Des manifestants ont défilé dans les rues de Lyon, jeudi 13 avril, pour protester contre la réforme des retraites. © AFP

La réforme des retraites en France va-t-elle passer ? Les 3 scénarios sur la table

Elise Legrand
Elise Legrand Journaliste

Le Conseil constitutionnel français se prononce ce vendredi après-midi sur la très contestée réforme des retraites. Outre l’analyse constitutionnelle des textes législatifs, les « Sages » doivent également donner leur feu vert – ou non – à la demande émise par la gauche d’un référendum d’initiative partagée.

L’important dispositif policier déployé vendredi matin aux abords du Conseil constitutionnel français, dans le 1er arrondissement de Paris, témoigne de l’importance de l’événement. Et de la fébrilité qui entoure le débat sur les retraites depuis trois mois dans l’Hexagone. Après une douzième journée de mobilisation jeudi, la réforme portée par la Première ministre Elisabeth Borne est soumise à un test crucial ce 14 avril : les neuf membres du Conseil constitutionnel – surnommés les « Sages » – doivent se prononcer sur la valeur constitutionnelle du texte. «  Le Conseil va pointer les éléments qui sont en contradiction avec les normes supérieures à la loi, à commencer par la constitution nationale, explique Christophe Sente, docteur en sciences politiques à l’ULB. Le Conseil ne va pas dire ‘oui ou non’ à l’ensemble du texte, mais bien ‘oui ou non’ à chacune des dispositions qui composent le texte ».

Feu vert, feu orange ou feu rouge ?

Trois hypothèses se présentent.

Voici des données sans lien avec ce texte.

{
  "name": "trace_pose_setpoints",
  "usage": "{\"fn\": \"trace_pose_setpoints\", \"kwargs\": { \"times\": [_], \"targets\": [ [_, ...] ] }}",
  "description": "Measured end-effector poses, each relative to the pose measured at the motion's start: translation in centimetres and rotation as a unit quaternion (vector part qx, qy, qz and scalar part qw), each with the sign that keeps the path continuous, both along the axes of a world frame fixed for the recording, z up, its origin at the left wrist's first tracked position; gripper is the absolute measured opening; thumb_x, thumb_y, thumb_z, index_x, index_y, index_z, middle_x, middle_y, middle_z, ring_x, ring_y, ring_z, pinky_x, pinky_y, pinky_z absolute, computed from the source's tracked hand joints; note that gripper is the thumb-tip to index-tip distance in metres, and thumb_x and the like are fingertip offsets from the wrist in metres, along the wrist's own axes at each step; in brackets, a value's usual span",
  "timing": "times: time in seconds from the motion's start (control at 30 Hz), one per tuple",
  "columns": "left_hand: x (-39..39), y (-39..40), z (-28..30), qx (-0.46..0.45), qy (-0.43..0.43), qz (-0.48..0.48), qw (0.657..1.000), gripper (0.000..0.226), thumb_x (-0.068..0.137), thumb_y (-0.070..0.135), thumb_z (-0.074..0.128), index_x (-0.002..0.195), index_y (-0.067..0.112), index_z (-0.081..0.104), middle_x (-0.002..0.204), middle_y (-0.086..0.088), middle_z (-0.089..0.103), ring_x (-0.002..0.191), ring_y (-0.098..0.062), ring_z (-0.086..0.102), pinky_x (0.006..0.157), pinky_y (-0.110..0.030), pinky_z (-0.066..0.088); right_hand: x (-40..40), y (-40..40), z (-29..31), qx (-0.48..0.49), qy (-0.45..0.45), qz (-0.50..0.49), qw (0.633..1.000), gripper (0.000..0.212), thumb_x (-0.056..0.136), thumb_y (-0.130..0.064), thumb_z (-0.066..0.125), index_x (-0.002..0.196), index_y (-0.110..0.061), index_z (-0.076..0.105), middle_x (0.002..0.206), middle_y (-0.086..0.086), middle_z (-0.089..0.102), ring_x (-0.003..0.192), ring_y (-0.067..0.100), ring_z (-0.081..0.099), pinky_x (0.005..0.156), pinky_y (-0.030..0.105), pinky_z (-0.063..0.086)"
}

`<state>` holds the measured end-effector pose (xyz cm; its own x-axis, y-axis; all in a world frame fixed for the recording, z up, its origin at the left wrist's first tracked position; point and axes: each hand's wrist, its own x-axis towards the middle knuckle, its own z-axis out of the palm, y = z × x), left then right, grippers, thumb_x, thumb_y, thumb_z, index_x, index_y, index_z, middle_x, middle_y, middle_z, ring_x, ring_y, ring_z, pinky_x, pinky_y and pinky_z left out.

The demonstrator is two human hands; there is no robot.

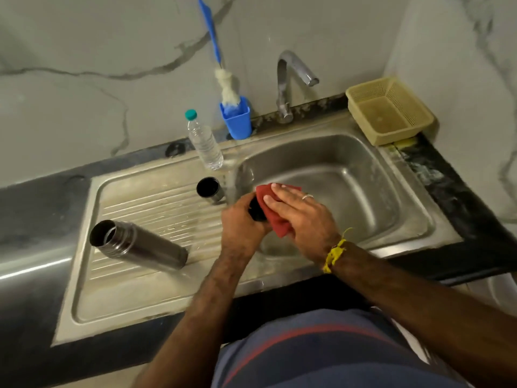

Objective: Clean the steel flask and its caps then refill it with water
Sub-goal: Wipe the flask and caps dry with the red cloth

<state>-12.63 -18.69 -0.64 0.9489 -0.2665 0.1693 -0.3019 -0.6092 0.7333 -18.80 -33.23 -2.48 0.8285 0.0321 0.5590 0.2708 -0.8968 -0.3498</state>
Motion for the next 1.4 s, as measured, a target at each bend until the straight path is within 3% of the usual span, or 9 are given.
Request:
{"fn": "trace_pose_setpoints", "kwargs": {
  "times": [0.13, 0.3, 0.4, 0.53, 0.7, 0.87, 1.07, 1.23, 1.4],
  "targets": [
    [1.0, -1.1, 0.4, -0.018, 0.033, 0.014, 0.999, 0.043, 0.071, 0.015, 0.088, 0.113, 0.014, 0.076, 0.095, 0.005, 0.077, 0.084, -0.009, 0.072, 0.080, -0.013, 0.054, -0.9, 0.5, -0.3, 0.012, 0.001, -0.007, 1.000, 0.050, 0.077, -0.014, 0.059, 0.127, -0.009, 0.067, 0.136, 0.016, 0.061, 0.119, 0.037, 0.063, 0.099, 0.039, 0.046],
    [1.3, -1.3, 1.0, -0.041, 0.046, 0.032, 0.998, 0.045, 0.067, 0.026, 0.095, 0.107, 0.020, 0.075, 0.083, 0.025, 0.068, 0.077, 0.014, 0.066, 0.078, -0.005, 0.052, -0.3, -0.1, -0.7, 0.128, 0.046, -0.067, 0.988, 0.055, 0.075, -0.009, 0.074, 0.130, -0.012, 0.065, 0.134, 0.014, 0.063, 0.113, 0.034, 0.066, 0.095, 0.049, 0.055],
    [1.4, -1.2, 1.3, -0.019, 0.009, 0.024, 0.999, 0.043, 0.070, 0.028, 0.091, 0.109, 0.017, 0.075, 0.089, 0.015, 0.072, 0.079, 0.006, 0.067, 0.077, -0.005, 0.050, -1.0, 0.2, -0.7, 0.104, 0.028, -0.033, 0.994, 0.048, 0.080, -0.014, 0.066, 0.128, -0.011, 0.067, 0.132, 0.016, 0.064, 0.112, 0.033, 0.066, 0.096, 0.044, 0.055],
    [2.3, -1.5, 1.7, -0.016, -0.007, 0.025, 1.000, 0.050, 0.067, 0.025, 0.090, 0.112, 0.010, 0.076, 0.092, 0.003, 0.077, 0.082, -0.009, 0.073, 0.080, -0.020, 0.057, 1.0, -0.1, 0.3, 0.205, 0.036, -0.071, 0.976, 0.044, 0.082, -0.016, 0.063, 0.126, -0.015, 0.069, 0.132, 0.010, 0.065, 0.114, 0.029, 0.066, 0.097, 0.042, 0.054],
    [2.1, -2.9, 2.2, 0.021, -0.014, -0.028, 0.999, 0.057, 0.065, 0.028, 0.095, 0.115, 0.012, 0.073, 0.095, 0.005, 0.076, 0.082, -0.009, 0.070, 0.078, -0.017, 0.053, 1.8, -0.3, 2.6, 0.341, 0.008, -0.100, 0.935, 0.047, 0.079, -0.002, 0.065, 0.125, -0.012, 0.069, 0.131, 0.007, 0.065, 0.122, 0.019, 0.062, 0.104, 0.040, 0.050],
    [1.9, -2.8, 2.0, -0.091, 0.060, 0.011, 0.994, 0.041, 0.066, 0.014, 0.093, 0.102, 0.019, 0.073, 0.080, 0.018, 0.071, 0.070, 0.009, 0.067, 0.070, -0.012, 0.054, 0.2, -1.2, 2.9, 0.192, 0.036, -0.014, 0.981, 0.047, 0.080, -0.013, 0.061, 0.126, -0.020, 0.069, 0.138, 0.001, 0.061, 0.125, 0.020, 0.059, 0.107, 0.034, 0.045],
    [0.7, -3.7, 1.9, -0.395, 0.251, 0.023, 0.883, 0.036, 0.087, 0.007, 0.077, 0.121, 0.009, 0.065, 0.106, -0.008, 0.078, 0.100, -0.020, 0.072, 0.098, -0.040, 0.056, 1.9, -1.5, 2.7, 0.391, 0.014, -0.102, 0.915, 0.041, 0.083, 0.000, 0.072, 0.121, -0.015, 0.072, 0.120, -0.004, 0.072, 0.112, 0.006, 0.066, 0.098, 0.036, 0.054],
    [0.4, -4.7, 1.0, -0.429, 0.331, 0.042, 0.840, 0.036, 0.091, 0.013, 0.068, 0.126, 0.006, 0.065, 0.100, -0.001, 0.077, 0.097, -0.014, 0.071, 0.098, -0.034, 0.054, 2.1, -0.8, 3.4, 0.341, 0.025, -0.086, 0.936, 0.042, 0.083, -0.013, 0.060, 0.123, -0.011, 0.070, 0.128, 0.004, 0.067, 0.119, 0.014, 0.063, 0.102, 0.039, 0.051],
    [0.5, -4.7, 1.1, -0.453, 0.347, 0.099, 0.815, 0.020, 0.095, 0.006, 0.066, 0.115, 0.009, 0.069, 0.089, -0.006, 0.070, 0.082, -0.016, 0.071, 0.076, -0.029, 0.061, 0.3, -0.8, 2.5, 0.201, 0.014, -0.065, 0.977, 0.043, 0.084, -0.017, 0.060, 0.126, -0.016, 0.069, 0.136, 0.001, 0.062, 0.125, 0.020, 0.059, 0.104, 0.041, 0.049]
  ]
}}
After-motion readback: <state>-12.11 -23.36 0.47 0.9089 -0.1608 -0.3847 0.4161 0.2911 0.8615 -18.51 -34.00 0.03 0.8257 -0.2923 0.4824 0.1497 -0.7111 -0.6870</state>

L’instance, présidée par l’ancien Premier ministre socialiste Laurent Fabius, peut valider l’entièreté de la réforme, la censurer partiellement ou encore la censurer totalement. Pour la majorité des observateurs, le scénario du « feu orange », à savoir la censure de certaines dispositions, est le plus probable. Avec des conséquences plus ou moins sérieuses pour l’exécutif français. Si des dispositions périphériques sont rejetées par les Sages, ce ne serait pas la bérézina pour le gouvernement Borne. « Mais si des dispositions centrales tombent – la plus emblématique étant celle relative à l’âge du départ à la retraite à 64 ans – ce serait évidemment interprété au minimum comme un camouflet, au pire comme une défaite », observe Christophe Sente.

Au-delà de l’analyse constitutionnelle des textes, les neuf membres du Conseil doivent également se prononcer sur la demande, émise par la gauche, d’un « référendum d’initiative partagée » (RIP), qui pourrait aboutir à une loi interdisant le report de l’âge de la retraite au-delà de 62 ans. Si le Conseil constitutionnel donne son feu vert à la première étape du RIP, qui consiste en un dépôt de la proposition de loi, les députés auront ensuite neuf mois maximum pour obtenir le soutien de 10% de la population en âge de voter, soit environ 4,8 millions de signatures. « Ce serait une nouveauté, car jusqu’à présent, ce dispositif n’est jamais parvenu à aller jusqu’au bout, c’est-à-dire jusqu’à l’étape de la votation », rappelle Christophe Sente. « Si référendum il devait y avoir, on se retrouverait clairement dans la continuité de la stratégie de Jean-Luc Mélenchon, qui consiste à dissocier démocratie représentative et manifestation populaire, mais cette fois-ci en donnant à la manifestation populaire un cadre légal et constitutionnel. »

Vers de nouvelles manifestations?

Quel qu’il soit, le verdict rendu par les Sages pourrait encore déboucher sur de nouvelles mobilisations dans les jours à venir. La gauche a d’ailleurs prévenu qu’elle ne plierait pas. « On ne lâchera rien, a mis en garde l’eurodéputée LFI Manon Aubry. Constitutionnelle ou pas, cette réforme est brutale et injuste ! Macron est isolé, on va le faire craquer ! »

« Si la décision du Conseil constitutionnel devait être contestée dans la rue, ce ne serait pas un indice de bonne santé démocratique »

« Si la décision du Conseil constitutionnel devait être contestée dans la rue, ce ne serait pas un indice de bonne santé démocratique », s’inquiète pour sa part Christophe Sente, qui insiste sur le devoir d’impartialité qui incombe aux Sages. « Le Conseil constitutionnel, de par sa composition et ses procédures, est quand même l’une des institutions les plus importantes de la république française. C’est difficile de faire plus consensuel et plus représentatif que de prévoir que tous les anciens présidents de la république y siègent, quels que soient leurs résultats électoraux. »

Le verdict des Sages est attendu ce vendredi, à 18h tapantes.